33 Gemeinden der Landkreise Freyung-Grafenau und Passau verbündeten sich in den 80-er Jahren zu einer noch weiter gehenden, in Europa einzigartige Initiative: Die Ilz und ihre ebenso wilden Zuflüsse sollten für alle Zeiten als Lebensraum bedrohter und seltene Arten erforscht, stabilisiert und verbessert werden. Als Logo, das auch die Wege kennzeichnet, wählte man die Flussperlmuschel, sie gilt als Gütezeichen für die Wasserqualität schlechthin. 1997 wurde das obere Tal der Ilz zum Naturschutzgebiet erklärt. Gerettet!
Inzwischen hatte sich der Interessenkonflikt auf den Bahndamm verlagert. 1982 stellte die Bundesbahn auf der Nebenstrecke Passau-Freyung den Personenbetrieb ein. Nur noch Güterzüge rollten, beladen mit Panzern der Bundeswehr; bis es 2001 ganz still wurde.
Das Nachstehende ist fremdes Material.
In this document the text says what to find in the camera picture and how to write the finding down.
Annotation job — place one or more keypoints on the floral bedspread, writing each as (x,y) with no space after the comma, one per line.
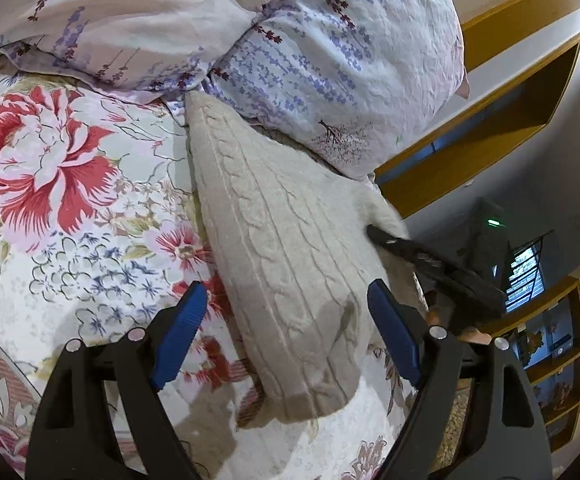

Die Anlagen der 1890 vollendeten Ilztalbahn fraß der Rost und umwucherte der Wald. Die kleinen Bahnhöfe schnappten sich private Käufer. Unrentabel, sagten die Verkehrsstatistiken.
Und wieder setzten Heimatfreunde alle Hebel in Bewegung, um auch dieses technische Relikt zu retten. Zur Freude insbesondere der Touristen, denn kaum ein anderer Schienenstrang Ostbayerns durchquert eine derart schöne Schluchtlandschaft. Jedoch: Zweimal scheiterte ein Bürgerbegehren an der Zwanzigprozenthürde sowie am Desinteresse von Wirtschaftsminister Erwin Huber und anderen CSU-Mandatsträgern; diese sahen keinen Verkehrsbedarf und hätten auf dem Bahndamm lieber einen Radweg gesehen.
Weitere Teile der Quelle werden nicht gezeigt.